# Preferred Style



## Dimwhit (May 5, 2004)

I didn't see this anywhere else, and I'm curious. Which style (theme, whatever) do you use at ENWorld?

I had always used the Default, until I discovered Player's Handbook. (I like my avatar better with it, and it's quite classy.)

Anyway, just an idle question for an idle day...


----------



## the Jester (May 5, 2004)

I go back and forth occasionally, but have been on electric blue for weeks.


----------



## Knight Otu (May 5, 2004)

I guess if the bees weren't so ... massive, I'd like the Hive style, but so the Default style is my favorite.


----------



## Barendd Nobeard (May 5, 2004)

Some people write text in a certain color, assuming the background will be black.  Once in a while (not too often), a post will have yellow (or some other color) text in it, which is hard to read on a parchment or white background.

So, with the latest upgrade I just stuck to default.


----------



## Zappo (May 6, 2004)

I love default. Dark colours are easier on the eyes, at least for me. Hive is cool, but it sensibly slows down my browser. BSoD is horrible IMO, but lightning-fast. For me, default rulez.


----------



## EricNoah (May 6, 2004)

I never thought I'd leave default, but I've been on Electric Blue for many weeks now and it seems natural to me!


----------



## DaveMage (May 6, 2004)

De-fault! De-fault! (said in his best Homer Simpson voice)

I tired the rest, but I like the one that some guy named Eric had for his old pages...  

Actually, I like the white/yellow on black so much I once used it for our department's web pages at work.  My boss made me change it after a few months, though.  (I still think it was the best looking page in the school    .)


----------



## AGGEMAM (May 6, 2004)

There are styles?

Ok, just checked them. No no no, I keep the default thank you very much.


----------



## Altamont Ravenard (May 6, 2004)

"my two favorite words in the english language: de-fault!"


----------



## Nifelhein (May 6, 2004)

I have always used dedfault but when the styles have become available by changing it down there in any page i have started using electric blue... and I think I am in love.


----------



## diaglo (May 6, 2004)

i rotate around. but mostly i use default.


----------



## Henry (May 6, 2004)

The funny thing is, default is the only one that feels "like home" to me. It's been the style since the days that Eric "ran the place," and without it it doesn't feel like I'm visiting ENWorld, if that makes any sense.


----------



## diaglo (May 6, 2004)

electric blue always reminds me of slide show presentations from a carosel style machine at my work.
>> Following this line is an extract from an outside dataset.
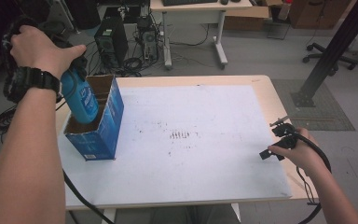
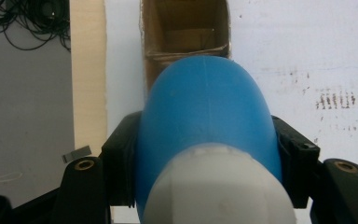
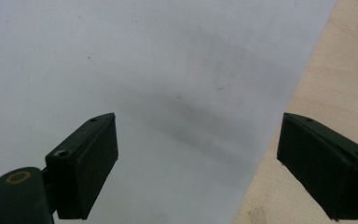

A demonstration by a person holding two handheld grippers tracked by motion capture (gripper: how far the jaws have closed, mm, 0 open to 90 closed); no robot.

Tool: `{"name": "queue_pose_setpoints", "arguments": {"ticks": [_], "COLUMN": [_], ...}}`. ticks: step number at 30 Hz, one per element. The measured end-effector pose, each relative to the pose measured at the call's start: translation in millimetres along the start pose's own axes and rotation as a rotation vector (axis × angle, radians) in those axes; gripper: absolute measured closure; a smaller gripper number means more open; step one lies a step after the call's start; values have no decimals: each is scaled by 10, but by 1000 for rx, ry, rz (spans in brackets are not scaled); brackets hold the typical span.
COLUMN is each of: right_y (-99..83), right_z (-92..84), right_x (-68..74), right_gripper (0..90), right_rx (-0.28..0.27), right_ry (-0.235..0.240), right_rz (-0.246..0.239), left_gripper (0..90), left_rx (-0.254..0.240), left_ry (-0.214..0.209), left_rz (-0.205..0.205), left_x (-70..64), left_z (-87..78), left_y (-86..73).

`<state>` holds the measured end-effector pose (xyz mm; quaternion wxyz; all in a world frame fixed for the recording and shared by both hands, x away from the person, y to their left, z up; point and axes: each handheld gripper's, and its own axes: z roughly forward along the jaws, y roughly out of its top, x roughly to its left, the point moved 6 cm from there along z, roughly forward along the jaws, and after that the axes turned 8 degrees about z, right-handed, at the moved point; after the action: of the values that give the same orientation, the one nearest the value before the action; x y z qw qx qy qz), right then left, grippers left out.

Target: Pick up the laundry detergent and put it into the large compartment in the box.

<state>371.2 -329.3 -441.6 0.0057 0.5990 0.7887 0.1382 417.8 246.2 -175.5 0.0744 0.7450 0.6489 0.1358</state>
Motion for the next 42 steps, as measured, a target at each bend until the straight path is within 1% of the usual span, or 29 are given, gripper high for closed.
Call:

some of the old timers still use them instead of powerpoint.


----------



## Ankh-Morpork Guard (May 6, 2004)

Default!

...any other and I might not know this is ENWorld


----------



## JoeBlank (May 6, 2004)

PH is my favorite, but every once in a while I fall off the wagon and go back to default.


----------



## the Jester (May 7, 2004)

diaglo said:
			
		

> electric blue always reminds me of slide show presentations from a carosel style machine at my work.
> 
> some of the old timers still use them instead of powerpoint.




Slideshows!  The original presentation form, all others are just a pale imitation.


----------



## cybertalus (May 7, 2004)

Player's Handbook because it's the only style which shows threads with new posts in bold, and I've never been able to figure out the new post icons.


----------



## Pseudonym (May 8, 2004)

PHB for me.


----------



## Michael Morris (May 10, 2004)

As they are my children I have to say I like all of them some (except Blue Screen of Doom - that was an April Fool's Day gag that sorta hung around).  I tend to rotate between them and give them all equal attention.


----------